Efecto látigo, el enemigo oculto

Efecto Látigo: el enemigo oculto

Los procesos en la cadena de suministro tienen luces y sombras, una de estas complejidades más comunes es el efecto látigo. Pese a ser un fenómeno relativamente desconocido, puede poner en peligro tu cadena de suministro. Por lo que hará bien tomarlo en serio, especialmente cuantos más eslabones tenga una cadena. Te invitamos a descubrir en el siguiente artículo de Slimstock Knowledge, todo lo que necesitas saber sobre el efecto látigo.

Este efecto se produce en un aumento “sorpresivo” en la demanda de un producto específico por parte de los consumidores finales en los puntos de ventas. Esto genera que cada punto de venta haga requerimientos adicionales (mayor a la demanda real) de este producto a los distribuidores para de esta forma asegurar el producto en stock o aprovechar de realizar rebajas por cantidades de compras.

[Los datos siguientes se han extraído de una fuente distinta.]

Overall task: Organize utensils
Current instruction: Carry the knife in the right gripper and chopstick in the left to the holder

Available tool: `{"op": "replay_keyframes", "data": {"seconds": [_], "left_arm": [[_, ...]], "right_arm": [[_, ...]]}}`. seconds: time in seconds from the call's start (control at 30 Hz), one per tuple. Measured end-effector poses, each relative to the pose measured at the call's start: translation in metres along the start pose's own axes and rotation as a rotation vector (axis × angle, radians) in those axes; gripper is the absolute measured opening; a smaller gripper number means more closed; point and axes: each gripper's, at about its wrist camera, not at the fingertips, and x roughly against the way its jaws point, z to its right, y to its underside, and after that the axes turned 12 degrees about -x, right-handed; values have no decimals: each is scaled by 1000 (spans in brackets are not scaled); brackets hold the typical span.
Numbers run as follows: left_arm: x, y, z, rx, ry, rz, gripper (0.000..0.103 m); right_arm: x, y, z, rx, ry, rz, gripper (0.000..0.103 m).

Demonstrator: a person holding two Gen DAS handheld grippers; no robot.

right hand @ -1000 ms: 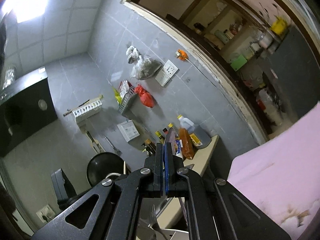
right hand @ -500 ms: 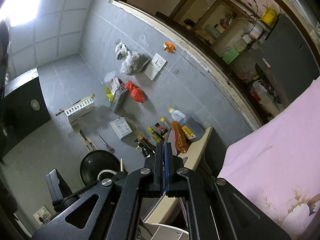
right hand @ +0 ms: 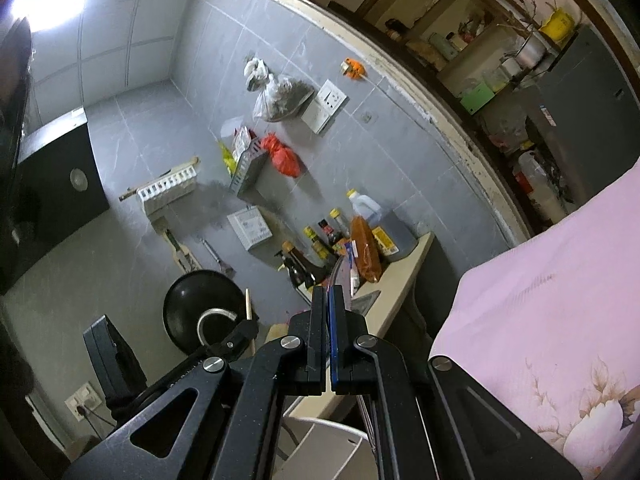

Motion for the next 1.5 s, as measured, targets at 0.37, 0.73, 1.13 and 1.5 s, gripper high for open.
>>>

Este mismo efecto se comienza a ver en cada etapa de la cadena de suministro, donde cada participante hace un aumento en los pedidos dado que todos quieren asegurar su disponibilidad de stock. Los primeros problemas se comienzan a ver en los tiempos de reposición y suministro del producto requerido dado que así se pueden esperar órdenes de mayor volumen y con ellos reducir los costos de movilización de los pedidos. Este efecto termina por generar que el fabricante reciba una sobre demanda de producto, lo cual acaba con un aumento innecesario de producción.

Domar el efecto látigo

Desde una perspectiva operacional, las empresas dependen de las previsiones para una planificación eficiente de su cadena de suministro y así impedir la aparición del temido ‘efecto látigo’. Una buena previsión permite a las empresas reducir sus costes operacionales, tomar mejores decisiones de compra y mejorar sus calendarios de producción.

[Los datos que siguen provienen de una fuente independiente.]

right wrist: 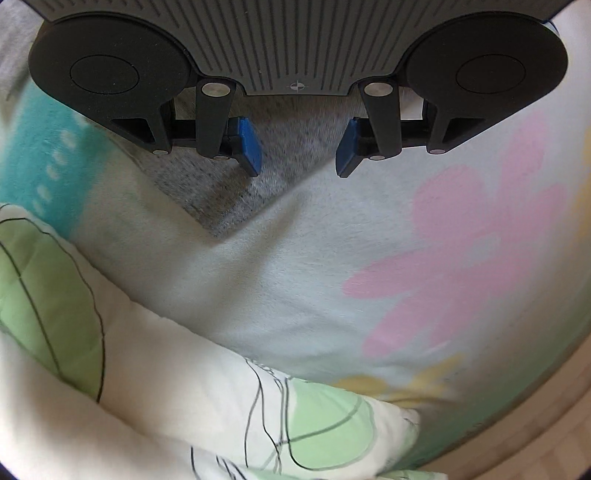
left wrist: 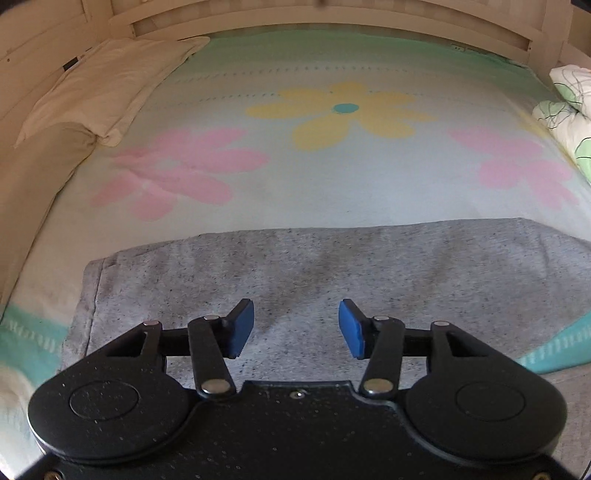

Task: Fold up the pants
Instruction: 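Move both grippers to the waistband corners of the grey sweatpants and close them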

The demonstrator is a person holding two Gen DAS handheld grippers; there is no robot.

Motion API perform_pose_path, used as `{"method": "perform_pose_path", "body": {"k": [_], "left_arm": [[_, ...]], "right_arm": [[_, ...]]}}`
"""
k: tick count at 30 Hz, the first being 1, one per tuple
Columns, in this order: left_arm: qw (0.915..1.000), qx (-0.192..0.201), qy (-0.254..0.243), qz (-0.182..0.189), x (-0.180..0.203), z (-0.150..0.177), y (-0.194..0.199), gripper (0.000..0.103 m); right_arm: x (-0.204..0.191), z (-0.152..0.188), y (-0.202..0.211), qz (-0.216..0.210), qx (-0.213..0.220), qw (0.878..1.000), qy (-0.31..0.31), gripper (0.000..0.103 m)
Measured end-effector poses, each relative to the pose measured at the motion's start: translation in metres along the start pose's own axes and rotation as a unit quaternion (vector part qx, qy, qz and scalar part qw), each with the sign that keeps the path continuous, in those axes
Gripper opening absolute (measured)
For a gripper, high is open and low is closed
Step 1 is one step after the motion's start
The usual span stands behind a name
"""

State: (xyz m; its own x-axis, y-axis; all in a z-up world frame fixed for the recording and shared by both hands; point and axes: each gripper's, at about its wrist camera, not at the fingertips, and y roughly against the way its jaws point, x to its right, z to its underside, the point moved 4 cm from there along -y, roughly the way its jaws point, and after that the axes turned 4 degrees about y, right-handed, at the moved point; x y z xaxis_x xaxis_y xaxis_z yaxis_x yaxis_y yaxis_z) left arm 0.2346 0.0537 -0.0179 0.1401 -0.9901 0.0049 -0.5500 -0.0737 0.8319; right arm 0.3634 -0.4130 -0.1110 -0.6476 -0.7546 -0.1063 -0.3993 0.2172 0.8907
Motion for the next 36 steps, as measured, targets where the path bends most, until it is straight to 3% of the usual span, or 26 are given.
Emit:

La calidad de las previsiones jugará un papel esencial para que su empresa sea capaz de anticiparse y responder a la futura demanda.

 

Un caso práctico sobre técnicas de planificación

No importa en qué empresa esté o de qué sector se trate, siempre existe la necesidad de trabajar con unas previsiones que te permitan planificar adecuadamente. Una buena práctica es realizar un análisis detallado de cómo la precisión y exactitud de su estrategia de previsiones afecta a otras partes de su planificación. Así podrá saber cómo las diferentes estrategias influyen en la simulación de los niveles de stock de seguridad y en los reaprovisionamientos y fijar alertas que te permitan evitar el efecto látigo.

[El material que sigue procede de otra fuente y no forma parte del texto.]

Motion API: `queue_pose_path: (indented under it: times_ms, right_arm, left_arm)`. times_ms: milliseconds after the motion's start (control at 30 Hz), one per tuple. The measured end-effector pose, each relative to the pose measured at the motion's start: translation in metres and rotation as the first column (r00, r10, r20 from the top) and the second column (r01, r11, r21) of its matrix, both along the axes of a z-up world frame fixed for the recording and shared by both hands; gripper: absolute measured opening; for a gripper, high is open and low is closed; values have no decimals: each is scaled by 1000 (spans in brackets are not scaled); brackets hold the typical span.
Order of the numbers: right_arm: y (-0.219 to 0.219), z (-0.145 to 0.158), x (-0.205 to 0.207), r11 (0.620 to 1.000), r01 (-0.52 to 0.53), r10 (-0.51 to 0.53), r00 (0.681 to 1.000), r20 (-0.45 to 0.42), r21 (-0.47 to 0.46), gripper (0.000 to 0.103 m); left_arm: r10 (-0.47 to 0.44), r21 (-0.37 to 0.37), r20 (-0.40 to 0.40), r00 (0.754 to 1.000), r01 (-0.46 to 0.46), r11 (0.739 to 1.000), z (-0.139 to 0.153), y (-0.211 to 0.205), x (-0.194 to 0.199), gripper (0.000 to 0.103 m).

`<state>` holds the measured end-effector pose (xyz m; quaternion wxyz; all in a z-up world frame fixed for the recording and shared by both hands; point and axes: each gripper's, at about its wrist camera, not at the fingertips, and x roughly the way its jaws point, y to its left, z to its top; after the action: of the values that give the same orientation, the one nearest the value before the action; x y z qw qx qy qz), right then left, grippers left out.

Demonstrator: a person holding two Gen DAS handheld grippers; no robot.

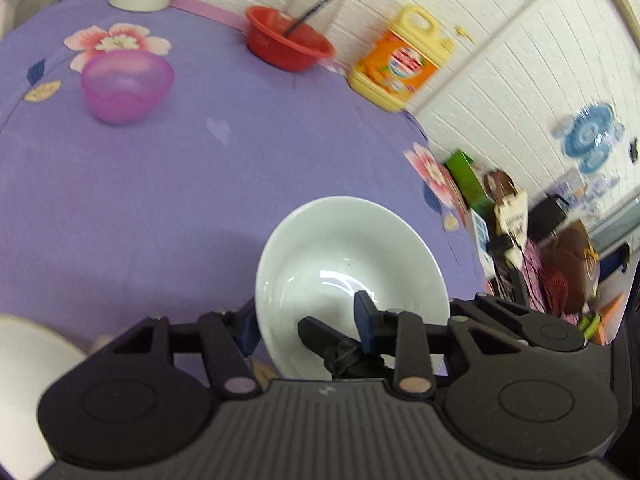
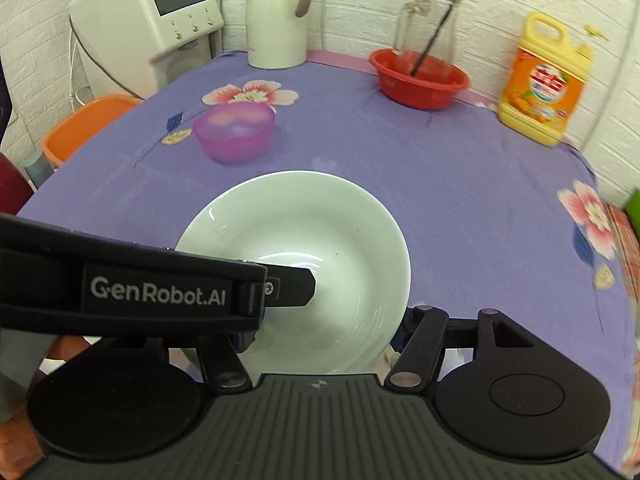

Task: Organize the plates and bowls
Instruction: 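Carry the white bowl into the steel bowl and open the left tool, then move the left tool to the pink plastic bowl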

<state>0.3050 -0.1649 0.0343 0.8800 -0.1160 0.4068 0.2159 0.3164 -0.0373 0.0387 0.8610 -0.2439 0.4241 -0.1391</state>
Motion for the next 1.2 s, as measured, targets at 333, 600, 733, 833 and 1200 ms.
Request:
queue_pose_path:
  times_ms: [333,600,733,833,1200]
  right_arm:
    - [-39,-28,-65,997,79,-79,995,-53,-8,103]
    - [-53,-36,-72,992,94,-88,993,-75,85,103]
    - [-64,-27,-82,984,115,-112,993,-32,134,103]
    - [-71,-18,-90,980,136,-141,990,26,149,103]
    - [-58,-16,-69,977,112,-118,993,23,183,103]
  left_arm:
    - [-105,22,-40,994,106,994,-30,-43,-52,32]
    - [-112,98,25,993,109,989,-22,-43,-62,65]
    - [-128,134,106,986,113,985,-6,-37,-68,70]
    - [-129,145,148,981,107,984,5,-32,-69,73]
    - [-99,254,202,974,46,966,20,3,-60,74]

Es importante considerar que las previsiones son solo uno más de los factores a tener en cuenta para tomar decisiones sobre cuánto fabricar o comprar. Otras variables como el tamaño de lote, el stock de seguridad o los plazos de entrega, ayudan a estabilizar los planes de aprovisionamiento contra los rápidos cambios causados por la fluctuación de la demanda. Sin estos inputs adicionales, el proceso de fabricación podría ser todo un reto a la hora de cumplir con las expectativas del cliente. El intentar cuadrar el suministro con la demanda puede provocar una operativa de trabajo menos eficiente si la empresa pierde flexibilidad para responder con rapidez.

No olvidar: El stock de seguridad

De todos estos factores, el stock de seguridad es el que mejor se puede adecuar según convenga. Para superar el desafío que supone no ser capaces de que el aprovisionamiento concuerde exactamente con la magnitud y el momento de la demanda, las empresas tratan de ajustar esta relación entre aprovisionamiento y demanda con el stock de seguridad, que se utiliza para minimizar el acto reflejo que puede darse cuando las ventas y los plazos de entrega son inconsistentes. Un supuesto básico es que cuanto más precisa sea tu previsión de ventas, menos stock de seguridad necesitarás.